= Brief =
Repeat the data exactly, with every line included.

※ ※ ※

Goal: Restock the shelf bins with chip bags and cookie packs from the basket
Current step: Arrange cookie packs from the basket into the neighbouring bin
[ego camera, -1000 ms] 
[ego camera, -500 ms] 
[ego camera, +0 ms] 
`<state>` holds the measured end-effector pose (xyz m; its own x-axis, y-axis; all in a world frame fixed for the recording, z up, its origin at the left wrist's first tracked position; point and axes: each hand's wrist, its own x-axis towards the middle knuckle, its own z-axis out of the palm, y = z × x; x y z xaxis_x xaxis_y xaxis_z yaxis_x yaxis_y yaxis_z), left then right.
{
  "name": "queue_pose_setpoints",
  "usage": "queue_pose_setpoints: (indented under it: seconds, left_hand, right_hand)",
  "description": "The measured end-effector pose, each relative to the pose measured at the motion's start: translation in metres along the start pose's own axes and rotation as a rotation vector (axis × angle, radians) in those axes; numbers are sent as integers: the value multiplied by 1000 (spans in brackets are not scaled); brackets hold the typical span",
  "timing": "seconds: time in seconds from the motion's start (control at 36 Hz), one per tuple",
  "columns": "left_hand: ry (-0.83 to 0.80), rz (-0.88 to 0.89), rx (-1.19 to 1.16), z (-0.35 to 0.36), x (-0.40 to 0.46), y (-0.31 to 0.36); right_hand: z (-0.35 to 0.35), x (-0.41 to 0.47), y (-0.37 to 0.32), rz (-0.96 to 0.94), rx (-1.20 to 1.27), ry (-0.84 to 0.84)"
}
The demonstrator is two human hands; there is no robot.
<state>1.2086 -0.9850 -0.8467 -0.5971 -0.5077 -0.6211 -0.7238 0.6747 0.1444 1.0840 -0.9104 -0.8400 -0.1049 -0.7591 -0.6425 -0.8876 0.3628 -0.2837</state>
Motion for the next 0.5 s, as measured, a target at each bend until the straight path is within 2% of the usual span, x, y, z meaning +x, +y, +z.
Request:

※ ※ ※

= Solved problem =
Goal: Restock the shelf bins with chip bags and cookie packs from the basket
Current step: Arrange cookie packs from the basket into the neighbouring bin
[ego camera, -1000 ms] 
[ego camera, -500 ms] 
[ego camera, +0 ms] 
`<state>` holds the measured end-effector pose (xyz m; its own x-axis, y-axis; all in a world frame fixed for the recording, z up, its origin at the left wrist's first tracked position; point and axes: each hand's wrist, its own x-axis towards the middle knuckle, its own z-axis out of the palm, y = z × x; x y z xaxis_x xaxis_y xaxis_z yaxis_x yaxis_y yaxis_z), left then right.
{
  "name": "queue_pose_setpoints",
  "usage": "queue_pose_setpoints: (indented under it: seconds, left_hand, right_hand)",
  "description": "The measured end-effector pose, each relative to the pose measured at the motion's start: translation in metres along the start pose's own axes and rotation as a rotation vector (axis × angle, radians) in those axes; numbers are sent as integers: the value multiplied by 1000 (spans in brackets are not scaled); brackets hold the typical span",
  "timing": "seconds: time in seconds from the motion's start (control at 36 Hz), one per tuple",
  "columns": "left_hand: ry (-0.83 to 0.80), rz (-0.88 to 0.89), rx (-1.19 to 1.16), z (-0.35 to 0.36), x (-0.40 to 0.46), y (-0.31 to 0.36); right_hand: z (-0.35 to 0.35), x (-0.41 to 0.47), y (-0.37 to 0.32), rz (-0.96 to 0.94), rx (-1.20 to 1.27), ry (-0.84 to 0.84)"
}
The demonstrator is two human hands; there is no robot.
<state>1.2086 -0.9850 -0.8467 -0.5971 -0.5077 -0.6211 -0.7238 0.6747 0.1444 1.0840 -0.9104 -0.8400 -0.1049 -0.7591 -0.6425 -0.8876 0.3628 -0.2837</state>
Motion for the next 0.5 s, as measured, a target at each bend until the straight path is within 2% of the usual span, x, y, z meaning +x, +y, +z.
Request:

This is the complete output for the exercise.